Ooh, handcuffs. Kinky.

"Rise and shine, princess." A voice, that I now recognize as Atticus, calls out. To be honest, I'm starting to dread that voice and whatever the hell comes out of his mouth after. He stands before me, completely unbothered with some yarn and a crochet hook in his hands. His frown remains on his full lips as he bats his extremely long eyelashes.

"Don't call me princess, dickface," I mutter between gritted teeth. I'm really not in the mood to associate with such stupidity. I bring my hands out and try my best to get up so I can slap him and possibly knock some sense into him, but I realize that's impossible. A, because I'm handcuffed to the fucking seat and B, I'm pretty sure he's just naturally dumb so that would be a waste of my time.

"Touché," he says nonchalantly.

"Where the hell am I?" I say louder than my normal voice, which probably wasn't necessary but I did it anyways because why the fuck not. I mean, he doesn't get to kidnap me and expect me to be fucking nice about it.

He bends down from his towering stance over me to meet my position and rolls his eyes. He's changed out of his clothes from earlier and is now wearing a black turtle neck, which clings on to him exposing his abs through them, not that I was looking though. 

Over it he wears a leather jacket which was different from the one before, and long brown, white and black plaid dress pants with a pair of black dress shoes. I hate to admit it, but he has pretty good style, he dresses better than me.

"No need to yell. You're just on a plane," he says in the most nonchalant way ever while he taps his many rings on the crotchet hook with his eyes wandering elsewhere.

"A plane?" I question in disbelief, my eyebrows shooting up to the point I think they've met my nonexistent hairline and my eyes are wide enough that I'm surprised they haven't popped out of my eye socket. I'm joking, I have a hairline.

How the fuck did I get on a plane?

I regret any compliment I gave him before.
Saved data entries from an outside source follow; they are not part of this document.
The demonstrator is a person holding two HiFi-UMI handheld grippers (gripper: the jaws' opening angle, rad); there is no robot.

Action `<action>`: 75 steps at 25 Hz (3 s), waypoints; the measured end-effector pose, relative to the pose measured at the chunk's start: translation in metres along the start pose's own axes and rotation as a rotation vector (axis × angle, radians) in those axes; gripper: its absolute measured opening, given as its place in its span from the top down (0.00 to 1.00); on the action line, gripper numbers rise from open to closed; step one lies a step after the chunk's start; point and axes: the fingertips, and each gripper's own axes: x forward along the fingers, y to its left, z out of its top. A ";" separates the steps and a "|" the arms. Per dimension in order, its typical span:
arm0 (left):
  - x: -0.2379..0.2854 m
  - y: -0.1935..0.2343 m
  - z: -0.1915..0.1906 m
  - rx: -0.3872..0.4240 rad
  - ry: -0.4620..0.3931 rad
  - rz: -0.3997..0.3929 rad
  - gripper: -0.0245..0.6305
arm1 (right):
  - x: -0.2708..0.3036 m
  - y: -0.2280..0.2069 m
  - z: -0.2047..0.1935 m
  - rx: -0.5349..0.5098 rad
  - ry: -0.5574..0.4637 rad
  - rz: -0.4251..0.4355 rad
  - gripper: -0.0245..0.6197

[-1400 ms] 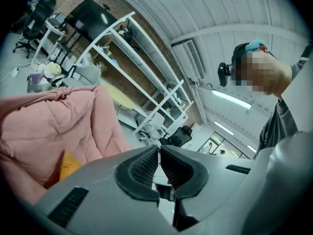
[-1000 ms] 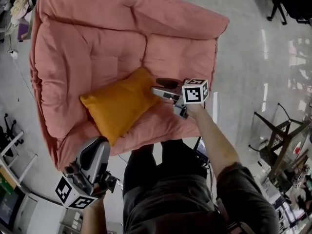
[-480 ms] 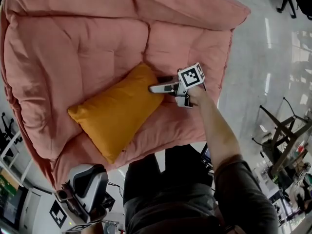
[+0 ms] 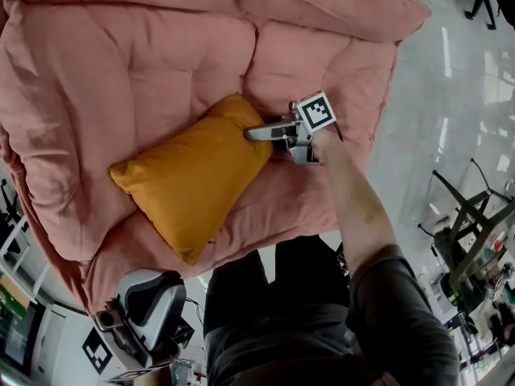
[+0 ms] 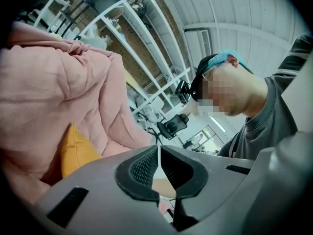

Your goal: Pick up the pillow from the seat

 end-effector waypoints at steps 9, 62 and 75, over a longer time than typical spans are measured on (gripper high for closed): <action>-0.022 -0.030 0.023 0.082 -0.051 -0.056 0.95 | -0.038 0.066 0.016 -0.213 -0.114 -0.176 0.69; -0.173 -0.275 0.166 0.440 -0.385 -0.274 0.95 | 0.020 0.725 -0.031 -0.606 -0.891 0.235 0.71; -0.164 -0.274 0.156 0.424 -0.384 -0.264 0.95 | 0.013 0.719 -0.030 -0.593 -0.886 0.245 0.71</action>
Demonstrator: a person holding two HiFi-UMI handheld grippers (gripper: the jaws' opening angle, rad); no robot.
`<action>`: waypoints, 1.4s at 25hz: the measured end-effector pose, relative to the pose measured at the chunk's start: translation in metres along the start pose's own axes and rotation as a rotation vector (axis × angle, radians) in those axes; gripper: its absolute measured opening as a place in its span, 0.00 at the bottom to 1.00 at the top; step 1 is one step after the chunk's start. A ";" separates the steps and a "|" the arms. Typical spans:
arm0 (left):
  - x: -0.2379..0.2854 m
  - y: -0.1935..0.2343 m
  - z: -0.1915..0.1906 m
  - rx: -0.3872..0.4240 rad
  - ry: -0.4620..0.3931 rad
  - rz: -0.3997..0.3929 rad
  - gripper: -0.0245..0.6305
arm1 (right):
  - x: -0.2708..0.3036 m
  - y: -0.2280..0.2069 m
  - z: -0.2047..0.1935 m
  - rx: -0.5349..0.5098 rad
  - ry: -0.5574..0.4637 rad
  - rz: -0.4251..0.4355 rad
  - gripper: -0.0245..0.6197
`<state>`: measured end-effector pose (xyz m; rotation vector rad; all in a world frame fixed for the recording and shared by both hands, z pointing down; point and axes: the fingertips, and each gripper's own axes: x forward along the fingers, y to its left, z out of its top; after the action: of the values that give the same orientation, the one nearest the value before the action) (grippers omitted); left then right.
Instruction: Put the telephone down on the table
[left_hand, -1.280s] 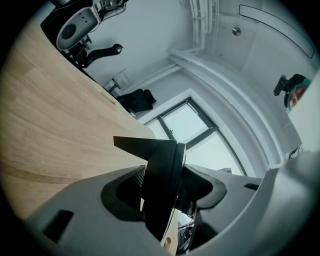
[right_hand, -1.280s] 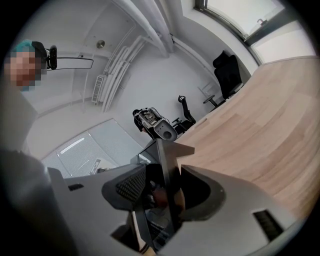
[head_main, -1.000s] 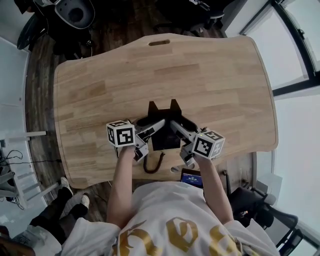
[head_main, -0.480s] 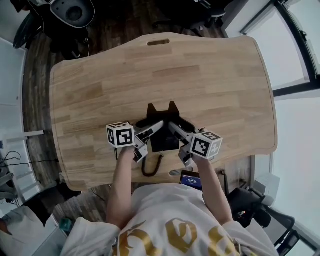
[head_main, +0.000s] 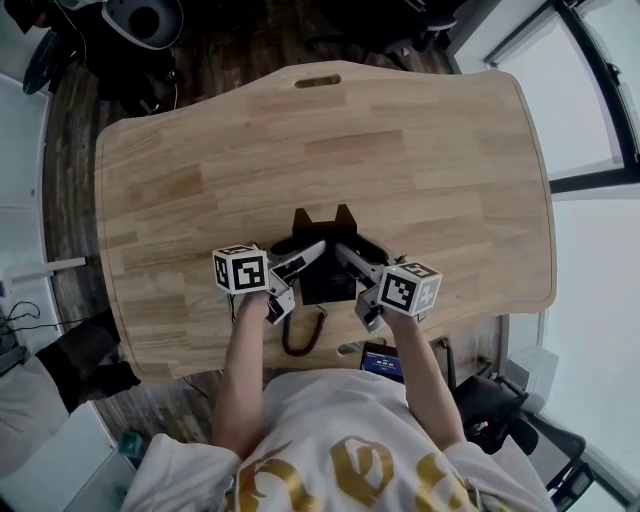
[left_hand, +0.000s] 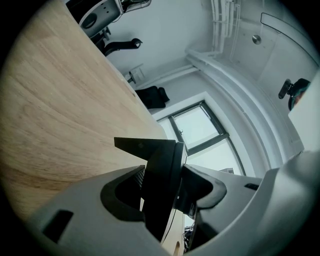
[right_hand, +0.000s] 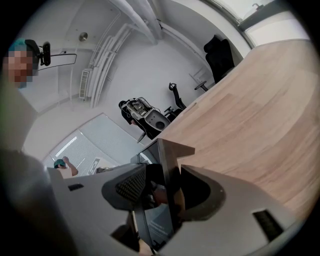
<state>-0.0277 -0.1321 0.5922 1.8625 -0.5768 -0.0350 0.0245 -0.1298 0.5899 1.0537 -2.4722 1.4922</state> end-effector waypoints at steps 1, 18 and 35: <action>0.001 0.002 0.000 -0.002 0.000 0.003 0.37 | 0.001 -0.002 0.000 0.002 0.002 -0.002 0.35; 0.004 0.021 0.003 -0.054 -0.021 0.051 0.37 | 0.013 -0.013 -0.001 0.019 0.027 -0.019 0.35; 0.003 0.023 0.005 -0.054 -0.040 0.096 0.39 | 0.014 -0.015 -0.002 0.031 0.027 -0.026 0.35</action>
<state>-0.0346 -0.1432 0.6117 1.7834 -0.6864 -0.0236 0.0218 -0.1400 0.6072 1.0597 -2.4153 1.5315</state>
I may have said he's beautiful, but now he's just plain out ugly. Not only did he fucking kidnap me, he also knocked me out and put me on a plane to God knows where. I fucking hate this guy. If I got my hands on him, I swear I would've killed him. If he doesn't kill me first at least.

And now probably isn't the best time to mention that I'm absolutely terrified of heights. Yep, I was diagnosed with acrophobia when I was eight years old after I came off of The Twilight Zone Tower of Terror at Disney World, holding onto some stranger's hand, crying my eyes out, and screaming my lungs off, also an extreme amount of puking.
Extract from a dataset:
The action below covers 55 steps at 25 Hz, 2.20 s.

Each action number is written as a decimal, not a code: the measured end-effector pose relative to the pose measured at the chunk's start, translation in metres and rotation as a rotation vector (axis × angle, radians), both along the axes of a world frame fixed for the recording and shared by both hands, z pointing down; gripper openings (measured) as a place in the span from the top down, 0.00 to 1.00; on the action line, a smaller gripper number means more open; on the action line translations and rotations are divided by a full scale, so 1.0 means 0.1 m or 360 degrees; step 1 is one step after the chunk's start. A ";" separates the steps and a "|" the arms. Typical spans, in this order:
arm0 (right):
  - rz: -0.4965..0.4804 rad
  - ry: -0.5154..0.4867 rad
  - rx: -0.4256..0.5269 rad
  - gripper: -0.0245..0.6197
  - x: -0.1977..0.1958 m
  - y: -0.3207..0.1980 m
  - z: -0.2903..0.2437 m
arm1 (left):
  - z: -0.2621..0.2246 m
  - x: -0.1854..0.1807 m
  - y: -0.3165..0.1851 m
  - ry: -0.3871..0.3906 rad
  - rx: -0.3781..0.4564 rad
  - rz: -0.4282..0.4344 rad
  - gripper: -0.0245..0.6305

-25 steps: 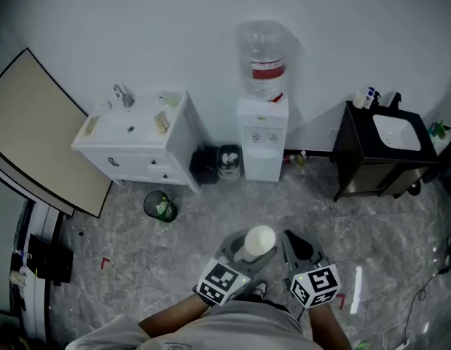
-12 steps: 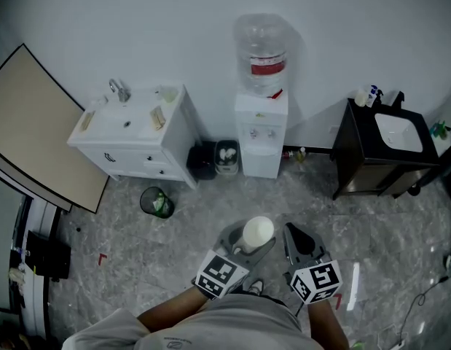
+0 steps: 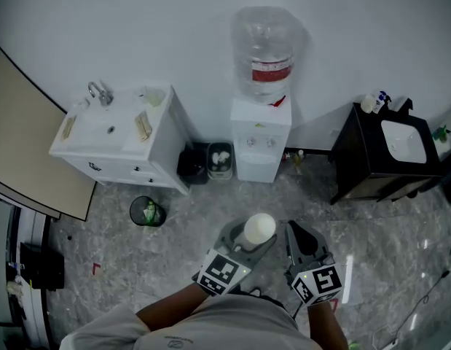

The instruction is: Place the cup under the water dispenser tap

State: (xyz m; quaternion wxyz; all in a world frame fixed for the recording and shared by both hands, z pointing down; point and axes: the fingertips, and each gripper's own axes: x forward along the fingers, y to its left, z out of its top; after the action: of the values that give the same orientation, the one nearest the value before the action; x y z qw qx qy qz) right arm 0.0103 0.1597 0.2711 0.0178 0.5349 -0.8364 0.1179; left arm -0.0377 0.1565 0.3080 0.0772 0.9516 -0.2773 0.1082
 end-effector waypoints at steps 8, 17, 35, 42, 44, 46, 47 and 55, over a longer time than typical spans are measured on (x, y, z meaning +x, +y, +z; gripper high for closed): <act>0.0088 0.0014 -0.0022 0.94 -0.09 -1.05 0.08 | 0.20 -0.04 -1.08 -0.0019 0.0023 0.0101 0.53; 0.0122 0.0008 -0.0057 0.94 0.18 -1.89 0.34 | 0.66 0.25 -1.94 0.0004 0.0039 0.0105 0.53; -0.0056 0.0018 -0.0112 0.94 0.91 -3.70 1.34 | 2.41 0.89 -3.53 -0.0102 -0.0016 -0.0021 0.53; 0.0019 -0.0013 -0.0191 0.94 0.98 -3.76 2.34 | 3.99 0.98 -4.01 -0.0187 -0.0040 -0.0058 0.53; 0.0035 -0.0016 -0.0203 0.94 0.99 -3.78 2.62 | 4.39 0.99 -4.15 -0.0211 -0.0038 -0.0072 0.53; 0.0052 -0.0026 -0.0200 0.94 1.01 -3.82 2.84 | 4.74 1.02 -4.27 -0.0240 -0.0037 -0.0081 0.53; 0.0060 -0.0028 -0.0201 0.94 1.02 -3.83 2.93 | 4.89 1.04 -4.32 -0.0248 -0.0037 -0.0084 0.53; 0.0108 -0.0027 -0.0225 0.94 1.15 -3.85 3.44 | 5.69 1.15 -4.67 -0.0258 -0.0051 -0.0222 0.53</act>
State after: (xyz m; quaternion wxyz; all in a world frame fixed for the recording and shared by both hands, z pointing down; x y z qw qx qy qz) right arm 0.1251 -0.2249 0.6147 0.0442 0.5594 -0.8075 0.1817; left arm 0.0778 -0.3108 0.8772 0.0770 0.9167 -0.3465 0.1837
I'm surprised I even made it out alive to this day.

"Yes, those things that fly in the sky that are like birds except they're not and they take people places overseas and wherever the fuck they want to go." Atticus explains like he's explaining to a four year old how babies are made.

I straighten my posture to the best of my ability, which isn't very much considering the fact that I'm practically chained to my seat. "I know what a fucking plane is, fucktard. I need to know why I'm on a plane." 

I try my best not to let the fact that I'm shaking on the inside show, but I think it's quite obvious because of the way I'm gripping the armrests. My heart is beating so fucking hard, I feel like it'll come out of my chest at any given moment.